ANNE 1/2

Bibliothèque – « L’uniformité m’angoisse » explique d’emblée Anne comme pour justifier son choix d’avoir plusieurs petites bibliothèques dans son appartement. « Il n’y en a pas une qui ressemble à l’autre et ça me plaît ! » Chaque bibliothèque est l’objet d’un coup de cœur, suit un ordre ou une logique que seule Anne maîtrise, mais chacun peut venir emprunter un livre. Anne résume : « Des livres rangés mais pas figés ! »

Lectures – Anne lit principalement des romans, mais elle reconnaît être peu attirée par les nouveautés – mais on repère tout de même quelques livres d’auteurs contemporains et plusieurs numéros de la revue Décapage. « Je lis lentement et j’aime reprendre des livres déjà lus », explique-t-elle. Ce qui l’intéresse, plus que l’histoire, c’est le style de l’auteur. En apprécier les phrases et essayer de comprendre comment l’auteur écrit – sans doute une déformation professionnelle, Anne enseigne la littérature dans un lycée.

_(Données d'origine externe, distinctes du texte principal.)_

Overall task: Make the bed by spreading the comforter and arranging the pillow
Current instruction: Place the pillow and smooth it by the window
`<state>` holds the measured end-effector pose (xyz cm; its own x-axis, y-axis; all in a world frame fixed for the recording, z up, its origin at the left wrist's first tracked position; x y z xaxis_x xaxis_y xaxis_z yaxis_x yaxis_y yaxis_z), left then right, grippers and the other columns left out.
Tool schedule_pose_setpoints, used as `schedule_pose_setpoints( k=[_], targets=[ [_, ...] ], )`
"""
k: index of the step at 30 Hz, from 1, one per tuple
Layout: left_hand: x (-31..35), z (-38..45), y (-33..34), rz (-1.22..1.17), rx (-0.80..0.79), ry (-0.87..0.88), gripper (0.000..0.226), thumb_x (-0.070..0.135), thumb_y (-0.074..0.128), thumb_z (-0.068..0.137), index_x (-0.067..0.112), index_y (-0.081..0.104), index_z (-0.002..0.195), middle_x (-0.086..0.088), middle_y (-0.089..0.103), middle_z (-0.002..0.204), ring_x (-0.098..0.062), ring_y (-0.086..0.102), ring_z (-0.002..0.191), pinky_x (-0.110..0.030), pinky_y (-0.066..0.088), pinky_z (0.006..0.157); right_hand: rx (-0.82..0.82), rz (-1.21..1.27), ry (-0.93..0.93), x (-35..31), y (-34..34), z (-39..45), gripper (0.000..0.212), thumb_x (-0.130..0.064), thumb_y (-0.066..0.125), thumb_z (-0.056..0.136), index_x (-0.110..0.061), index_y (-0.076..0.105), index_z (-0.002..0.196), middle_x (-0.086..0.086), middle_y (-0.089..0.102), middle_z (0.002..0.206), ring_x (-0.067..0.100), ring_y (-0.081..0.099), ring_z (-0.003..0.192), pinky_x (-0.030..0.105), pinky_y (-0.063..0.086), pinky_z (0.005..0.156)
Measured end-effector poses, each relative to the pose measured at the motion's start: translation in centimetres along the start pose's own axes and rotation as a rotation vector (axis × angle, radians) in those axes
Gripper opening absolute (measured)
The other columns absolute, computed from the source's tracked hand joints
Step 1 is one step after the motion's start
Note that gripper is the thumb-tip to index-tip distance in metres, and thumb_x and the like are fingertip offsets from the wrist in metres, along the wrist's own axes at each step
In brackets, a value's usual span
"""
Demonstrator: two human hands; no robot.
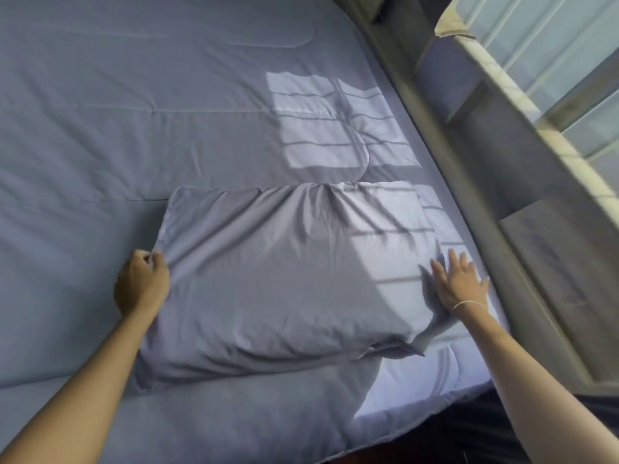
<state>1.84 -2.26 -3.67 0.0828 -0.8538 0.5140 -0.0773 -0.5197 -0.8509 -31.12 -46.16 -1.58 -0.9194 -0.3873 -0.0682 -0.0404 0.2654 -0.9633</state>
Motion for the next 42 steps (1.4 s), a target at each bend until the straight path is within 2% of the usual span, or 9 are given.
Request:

Cette lecture – cette étude, devrait-on dire – n’est donc pas compatible avec une lecture rapide. Anne prend des notes et n’hésite pas à crayonner ses exemplaires.

« Récemment, j’ai retrouvé avec une certaine émotion les notes prises dans les marges de La chartreuse de Parme de Stendhal, lorsque j’étais étudiante… il y a presque 20 ans ! » Elle continue de lire aujourd’hui, crayon à la main. On ne change pas ses habitudes, comme ça. Nouveau coup d’œil aux bibliothèques : effectivement, on note quelques grands stylistes, Anne les énumère : « Céline, Proust, Robbe-Grillet, Stendhal, Maupassant, Camus… Voilà les premiers noms qui me viennent… » « Et Rimbaud ! » s’empresse-t-elle d’ajouter, comme si on allait partir sans prendre le temps de noter son nom. « C’est pas très original, mais sa poésie a été pour moi une vraie révélation ! » Depuis, Anne fait chaque année étudier à ses élèves les sonnets Le bateau ivre et Venus anadyomène. « C’est du pur génie ! »

Cette année, elle a goûté à la littérature contemporaine en participant avec ses élèves, à un prix littéraire. « C’était une belle expérience et j’ai découvert l’œuvre sensible et poétique de Thomas Vinau. » Dernier coup d’œil aux bibliothèques, on aperçoit quelques romans graphiques. « L’Arabe du futur, incontournable et génial ! ».

Héritage – Anne prête facilement ses livres. Il faut veiller à les rapporter et les remettre dans la bonne bibliothèque. Ce n’est pas par maniaquerie, c’est pour être sûre de ne pas en égarer. « En plus du goût de la lecture que j’aimerai transmettre à mes deux filles, je voudrais leur laisser mes livres. » (Le plus tard possible.) Anne a elle-même hérité d’une partie des livres de ses grands-parents et arrière-grands-parents. On les trouve d’ailleurs dans sa chambre, près du lit. « C’est très émouvant de tenir dans les mains un livre lu et aimé par mon arrière-grand-mère. Cela constitue mon ciment en quelque sorte ». Et si les filles n’aiment pas lire ? Elles auront la liberté de choisir. Être lectrices, ou ne pas être. On ne peut pas forcer à lire. « Pennac explique dans Comme un roman qu’il faut s’accorder le droit de fermer un livre, de ne pas le finir. Cela me semble important pour que la lecture reste un plaisir et un choix » conclut Anne.